I řekl Fínes, syn Eleazara kněze, synům Rubenovým a synům Gádovým, i synům Manassesovým: Nyní jsme poznali, že u prostřed nás jest Hospodin, a že jste se nedopustili proti Hospodinu přestoupení toho, a tak vysvobodili jste syny Izraelské z ruky Hospodinovy.
32 En Pinehas, de zoon van den priester Eleazar, keerde wederom met de oversten van de kinderen van Ruben, en van de kinderen van Gad, uit het land Gilead, naar het land Kanaan, tot de kinderen Israels; en zij brachten hun antwoord weder;
Tedy navrátil se Fínes, syn Eleazara kněze, i ta knížata od synů Rubenových a od synů Gádových z země Galád do země Kananejské k synům Izraelským a oznámili jim tu věc.
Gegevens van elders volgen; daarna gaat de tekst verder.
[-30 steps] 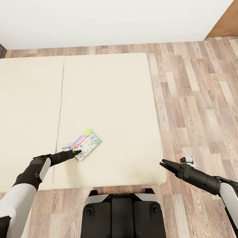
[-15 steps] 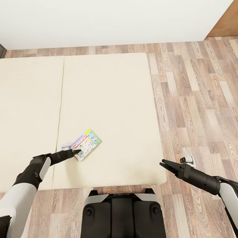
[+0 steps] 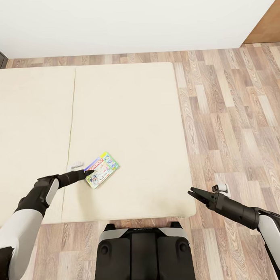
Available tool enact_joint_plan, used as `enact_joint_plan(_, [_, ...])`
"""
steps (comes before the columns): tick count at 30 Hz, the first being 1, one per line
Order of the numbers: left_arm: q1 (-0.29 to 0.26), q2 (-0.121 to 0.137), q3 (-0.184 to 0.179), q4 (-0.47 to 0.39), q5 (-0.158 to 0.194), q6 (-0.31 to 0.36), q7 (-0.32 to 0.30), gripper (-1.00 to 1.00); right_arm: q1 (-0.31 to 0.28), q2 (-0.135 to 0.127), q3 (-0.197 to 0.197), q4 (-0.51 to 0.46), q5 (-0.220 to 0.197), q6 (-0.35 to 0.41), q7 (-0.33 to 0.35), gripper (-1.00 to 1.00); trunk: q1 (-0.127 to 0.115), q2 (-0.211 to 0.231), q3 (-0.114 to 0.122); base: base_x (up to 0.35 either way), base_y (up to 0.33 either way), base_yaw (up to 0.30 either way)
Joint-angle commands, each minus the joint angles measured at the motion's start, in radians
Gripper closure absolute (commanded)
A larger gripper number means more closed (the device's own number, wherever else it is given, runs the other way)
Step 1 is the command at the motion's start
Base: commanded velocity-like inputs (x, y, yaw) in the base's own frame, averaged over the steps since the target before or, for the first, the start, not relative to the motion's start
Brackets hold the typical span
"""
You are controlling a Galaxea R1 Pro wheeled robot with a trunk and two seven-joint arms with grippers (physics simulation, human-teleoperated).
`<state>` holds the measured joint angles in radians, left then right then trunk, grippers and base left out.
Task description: Put all the toys in the child's room - the three board games (two on the bed and one on the table), the two jigsaw puzzles on the table, and the tennis ball on the table - inside the toy box on the table in the child's room.
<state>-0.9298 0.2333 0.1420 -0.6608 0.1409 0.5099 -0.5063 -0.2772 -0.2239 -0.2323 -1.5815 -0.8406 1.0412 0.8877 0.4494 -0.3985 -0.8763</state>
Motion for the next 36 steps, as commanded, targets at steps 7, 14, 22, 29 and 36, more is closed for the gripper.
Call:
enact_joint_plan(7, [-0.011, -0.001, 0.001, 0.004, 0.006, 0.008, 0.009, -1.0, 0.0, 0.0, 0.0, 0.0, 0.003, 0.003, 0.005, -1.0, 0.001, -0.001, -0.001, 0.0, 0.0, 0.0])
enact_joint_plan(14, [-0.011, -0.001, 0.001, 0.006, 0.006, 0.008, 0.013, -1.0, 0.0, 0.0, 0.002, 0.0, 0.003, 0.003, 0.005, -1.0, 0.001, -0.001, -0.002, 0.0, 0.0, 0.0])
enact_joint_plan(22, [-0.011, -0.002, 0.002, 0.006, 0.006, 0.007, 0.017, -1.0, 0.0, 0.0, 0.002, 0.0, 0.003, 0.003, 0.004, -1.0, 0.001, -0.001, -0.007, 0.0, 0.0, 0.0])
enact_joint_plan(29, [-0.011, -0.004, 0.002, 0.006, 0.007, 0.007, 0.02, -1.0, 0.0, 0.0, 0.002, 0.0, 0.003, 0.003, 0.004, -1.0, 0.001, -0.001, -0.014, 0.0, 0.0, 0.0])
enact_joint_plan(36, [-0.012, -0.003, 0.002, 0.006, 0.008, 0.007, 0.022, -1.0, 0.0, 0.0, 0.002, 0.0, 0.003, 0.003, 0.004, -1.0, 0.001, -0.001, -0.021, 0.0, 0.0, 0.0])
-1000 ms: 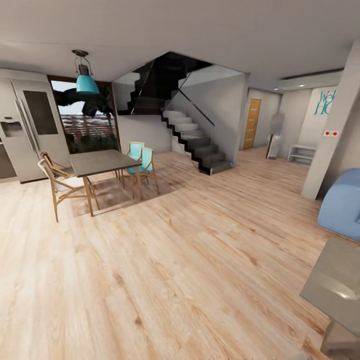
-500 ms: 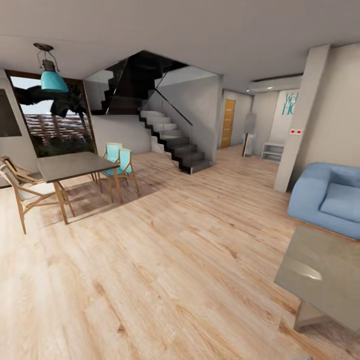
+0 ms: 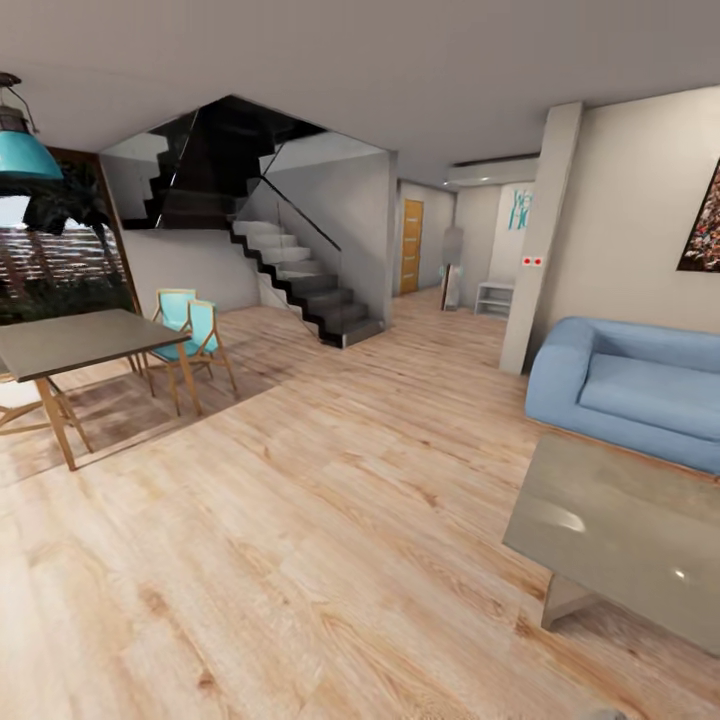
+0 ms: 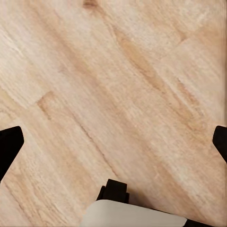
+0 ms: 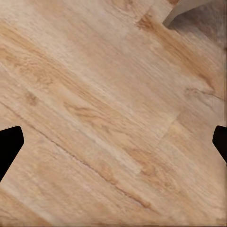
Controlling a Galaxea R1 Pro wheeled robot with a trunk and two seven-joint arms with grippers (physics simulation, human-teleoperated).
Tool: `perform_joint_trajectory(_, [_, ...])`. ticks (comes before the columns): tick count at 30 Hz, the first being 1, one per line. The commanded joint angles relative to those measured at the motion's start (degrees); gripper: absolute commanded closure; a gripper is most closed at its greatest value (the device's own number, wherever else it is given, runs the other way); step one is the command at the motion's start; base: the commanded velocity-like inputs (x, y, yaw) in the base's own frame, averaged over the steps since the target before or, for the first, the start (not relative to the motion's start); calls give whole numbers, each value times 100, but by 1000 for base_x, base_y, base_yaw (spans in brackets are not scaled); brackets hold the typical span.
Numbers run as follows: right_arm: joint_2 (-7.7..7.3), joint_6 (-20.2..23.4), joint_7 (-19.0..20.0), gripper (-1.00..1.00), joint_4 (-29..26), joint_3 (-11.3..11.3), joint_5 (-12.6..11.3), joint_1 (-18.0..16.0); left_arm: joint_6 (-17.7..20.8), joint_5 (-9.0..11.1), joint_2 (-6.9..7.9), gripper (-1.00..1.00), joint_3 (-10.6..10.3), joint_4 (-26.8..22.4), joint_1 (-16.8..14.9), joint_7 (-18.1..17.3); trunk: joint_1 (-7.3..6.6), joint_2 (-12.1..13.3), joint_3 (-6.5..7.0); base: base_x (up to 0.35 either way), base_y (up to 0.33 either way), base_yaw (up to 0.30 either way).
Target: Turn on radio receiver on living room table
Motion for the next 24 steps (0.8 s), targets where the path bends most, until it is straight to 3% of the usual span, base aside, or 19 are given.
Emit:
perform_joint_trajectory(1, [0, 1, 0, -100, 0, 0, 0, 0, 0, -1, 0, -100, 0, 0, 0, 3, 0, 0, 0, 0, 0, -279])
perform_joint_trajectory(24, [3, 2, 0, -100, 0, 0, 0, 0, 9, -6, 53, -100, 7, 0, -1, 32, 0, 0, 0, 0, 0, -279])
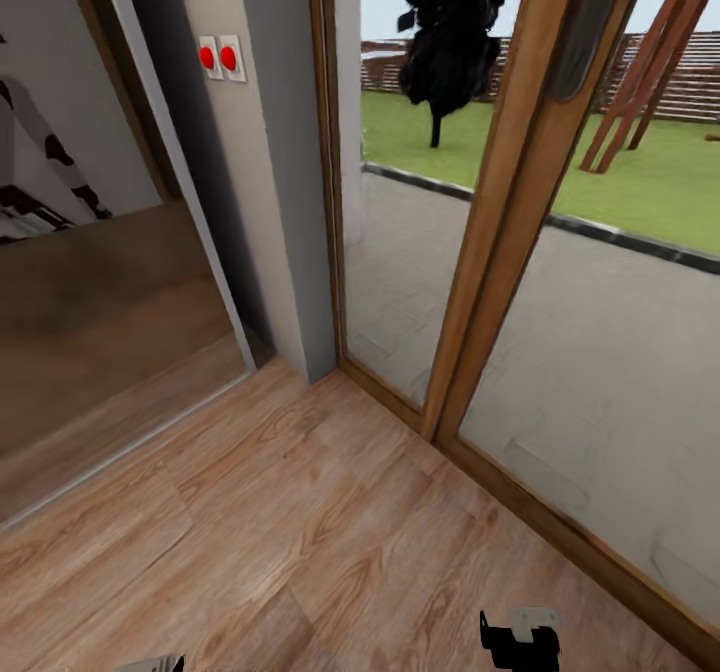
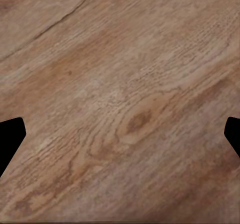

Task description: Pick up the two gym shoes and the two sandals from the corridor floor and place them onto the hallstand (shoe rack) in the corridor, making sure they are on the rack and not on the floor. Arrange them so the two gym shoes are next to each other and the two sandals are next to each other.

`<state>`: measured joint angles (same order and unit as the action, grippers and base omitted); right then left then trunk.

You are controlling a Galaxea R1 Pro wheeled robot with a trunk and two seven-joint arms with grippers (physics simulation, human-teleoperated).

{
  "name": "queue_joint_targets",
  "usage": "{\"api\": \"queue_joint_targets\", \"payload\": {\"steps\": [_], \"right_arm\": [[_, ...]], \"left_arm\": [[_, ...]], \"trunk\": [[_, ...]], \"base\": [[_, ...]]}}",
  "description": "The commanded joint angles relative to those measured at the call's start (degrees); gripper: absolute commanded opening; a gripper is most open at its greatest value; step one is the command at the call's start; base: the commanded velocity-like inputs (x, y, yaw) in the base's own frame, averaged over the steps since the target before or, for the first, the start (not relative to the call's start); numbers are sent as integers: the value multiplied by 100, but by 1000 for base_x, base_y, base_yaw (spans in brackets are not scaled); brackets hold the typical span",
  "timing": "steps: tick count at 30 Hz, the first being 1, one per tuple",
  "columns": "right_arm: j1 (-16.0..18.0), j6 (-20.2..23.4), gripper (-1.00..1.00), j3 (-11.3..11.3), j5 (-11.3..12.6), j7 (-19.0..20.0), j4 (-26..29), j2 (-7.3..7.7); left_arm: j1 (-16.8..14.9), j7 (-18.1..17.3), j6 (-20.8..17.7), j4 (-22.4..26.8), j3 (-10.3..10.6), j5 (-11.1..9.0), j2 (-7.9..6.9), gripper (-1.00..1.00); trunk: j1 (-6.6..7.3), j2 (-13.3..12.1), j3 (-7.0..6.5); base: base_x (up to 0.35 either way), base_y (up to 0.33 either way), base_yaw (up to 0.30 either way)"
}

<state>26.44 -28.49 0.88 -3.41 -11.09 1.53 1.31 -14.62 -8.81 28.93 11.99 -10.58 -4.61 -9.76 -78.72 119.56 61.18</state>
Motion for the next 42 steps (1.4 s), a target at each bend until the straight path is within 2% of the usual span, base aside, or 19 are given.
{"api": "queue_joint_targets", "payload": {"steps": [1, 7, 21, 42], "right_arm": [[2, -7, 100, 9, -37, -40, -3, 0], [2, -7, 100, 9, -37, -41, -3, 0], [2, -7, 100, 10, -37, -39, -3, 0], [2, -7, 100, 10, -37, -42, -3, 0]], "left_arm": [[-5, -59, 7, -9, -23, -49, 1, 100], [-6, -59, 7, -12, -23, -49, 1, 100], [-6, -59, 6, -13, -23, -49, 1, 100], [-5, -59, 1, -13, -23, -49, 1, 100]], "trunk": [[1, 1, 1], [1, 1, -17], [1, 1, -62], [1, 1, -129]], "base": [[0, 0, 235], [0, 0, 249], [0, -175, 262], [0, -8, 263]]}}
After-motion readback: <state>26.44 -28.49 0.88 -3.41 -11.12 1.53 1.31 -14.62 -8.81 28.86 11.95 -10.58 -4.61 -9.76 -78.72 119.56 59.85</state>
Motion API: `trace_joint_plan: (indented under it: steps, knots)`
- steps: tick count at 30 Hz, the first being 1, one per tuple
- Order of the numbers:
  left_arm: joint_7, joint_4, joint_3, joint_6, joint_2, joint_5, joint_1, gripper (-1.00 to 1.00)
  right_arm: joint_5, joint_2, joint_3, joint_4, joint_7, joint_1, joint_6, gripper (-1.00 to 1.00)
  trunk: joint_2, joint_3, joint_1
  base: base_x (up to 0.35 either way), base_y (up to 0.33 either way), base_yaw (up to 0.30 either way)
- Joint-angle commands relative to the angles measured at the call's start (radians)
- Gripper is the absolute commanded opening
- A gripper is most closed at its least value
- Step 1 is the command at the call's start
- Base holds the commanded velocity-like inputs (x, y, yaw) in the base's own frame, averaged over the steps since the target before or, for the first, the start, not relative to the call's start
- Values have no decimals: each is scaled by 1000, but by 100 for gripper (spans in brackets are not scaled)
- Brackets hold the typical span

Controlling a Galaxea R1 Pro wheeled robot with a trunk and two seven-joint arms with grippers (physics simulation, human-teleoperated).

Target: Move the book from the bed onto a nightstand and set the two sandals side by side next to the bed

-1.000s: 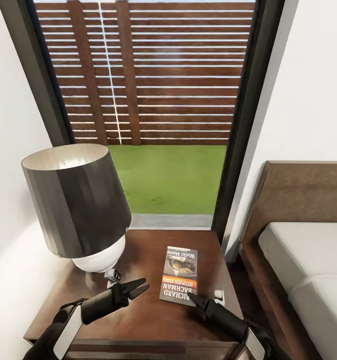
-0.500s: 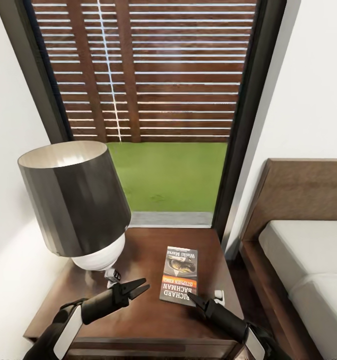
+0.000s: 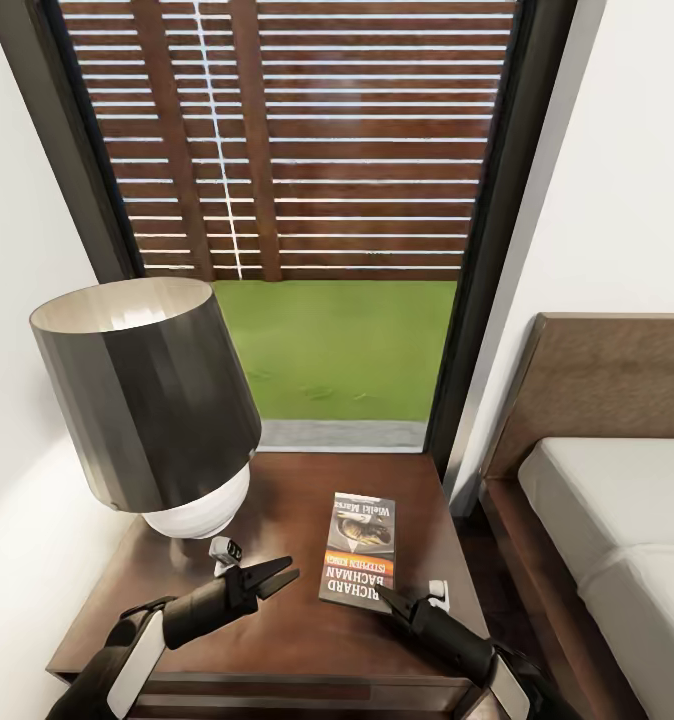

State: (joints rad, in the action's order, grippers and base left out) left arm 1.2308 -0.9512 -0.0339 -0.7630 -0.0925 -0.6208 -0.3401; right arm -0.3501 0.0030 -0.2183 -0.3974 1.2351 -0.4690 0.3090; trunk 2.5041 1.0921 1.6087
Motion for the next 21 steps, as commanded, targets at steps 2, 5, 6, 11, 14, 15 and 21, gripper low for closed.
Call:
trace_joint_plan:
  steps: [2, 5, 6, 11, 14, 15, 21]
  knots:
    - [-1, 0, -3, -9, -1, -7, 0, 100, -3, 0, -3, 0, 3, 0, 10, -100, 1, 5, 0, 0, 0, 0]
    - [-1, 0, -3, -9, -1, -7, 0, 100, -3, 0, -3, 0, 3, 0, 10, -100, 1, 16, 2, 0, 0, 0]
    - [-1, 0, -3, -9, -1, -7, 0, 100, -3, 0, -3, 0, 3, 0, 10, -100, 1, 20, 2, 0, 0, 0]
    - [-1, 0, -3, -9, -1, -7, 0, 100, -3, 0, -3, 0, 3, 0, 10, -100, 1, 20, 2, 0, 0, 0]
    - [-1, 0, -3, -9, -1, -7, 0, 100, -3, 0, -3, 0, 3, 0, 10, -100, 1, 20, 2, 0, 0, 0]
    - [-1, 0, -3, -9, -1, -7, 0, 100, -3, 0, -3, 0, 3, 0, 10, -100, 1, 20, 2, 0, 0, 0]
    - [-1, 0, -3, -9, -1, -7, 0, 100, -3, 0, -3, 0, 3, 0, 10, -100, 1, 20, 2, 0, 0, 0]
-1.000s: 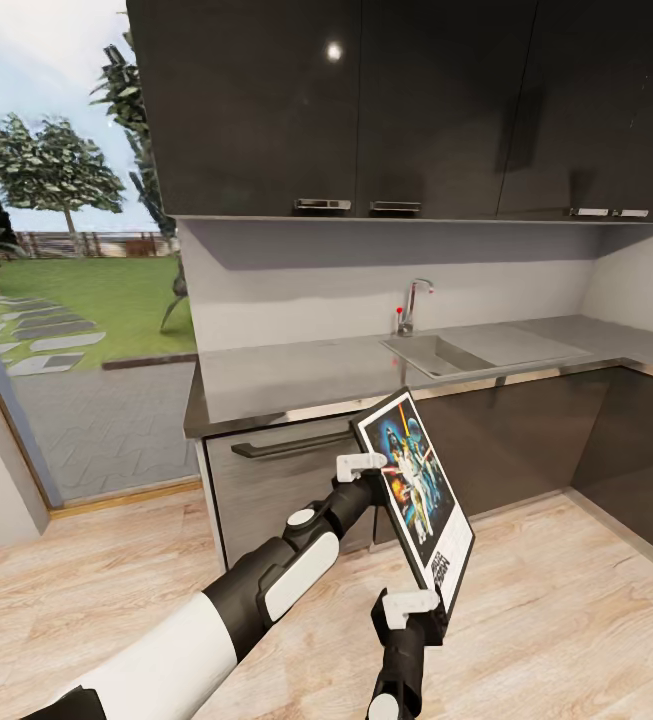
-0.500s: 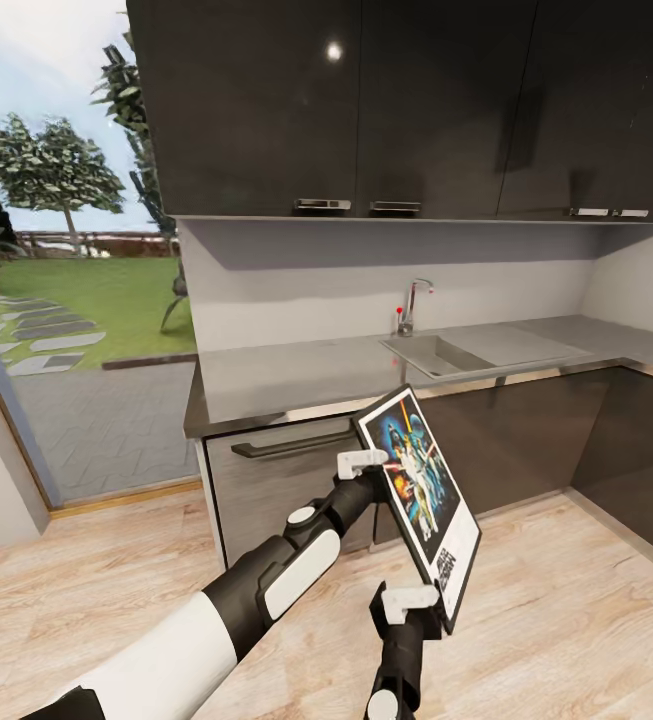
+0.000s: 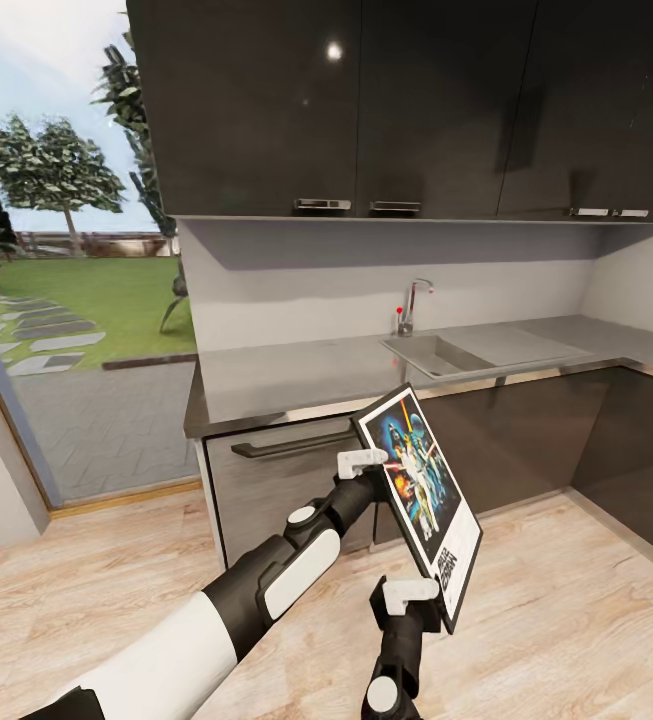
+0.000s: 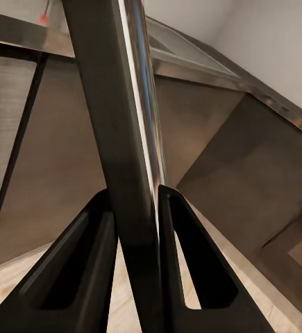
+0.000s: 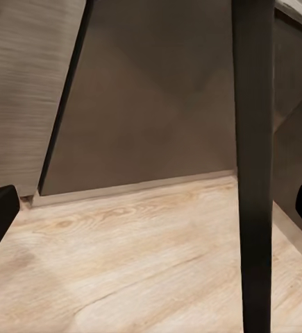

33 Het antwoord nu was goed in de ogen van de kinderen Israels, en de kinderen Israels loofden God, en zeiden niet meer van tegen hen op te trekken met een heir, om het land te verderven, waarin de kinderen van Ruben en de kinderen van Gad woonden.
I líbilo se to synům Izraelským, a dobrořečili Boha synové Izraelští, a již více nemluvili o to, aby táhli proti nim k boji a zkazili zemi, v kteréž synové Rubenovi a synové Gádovi bydlili.
34 En de kinderen van Ruben en de kinderen van Gad noemden dat altaar: Dat het een getuige zij tussen ons, dat de HEERE God is.
Nazvali pak synové Rubenovi a synové Gádovi oltář ten Ed, řkouce: Nebo svědkem bude mezi námi, že Hospodin jest Bůh.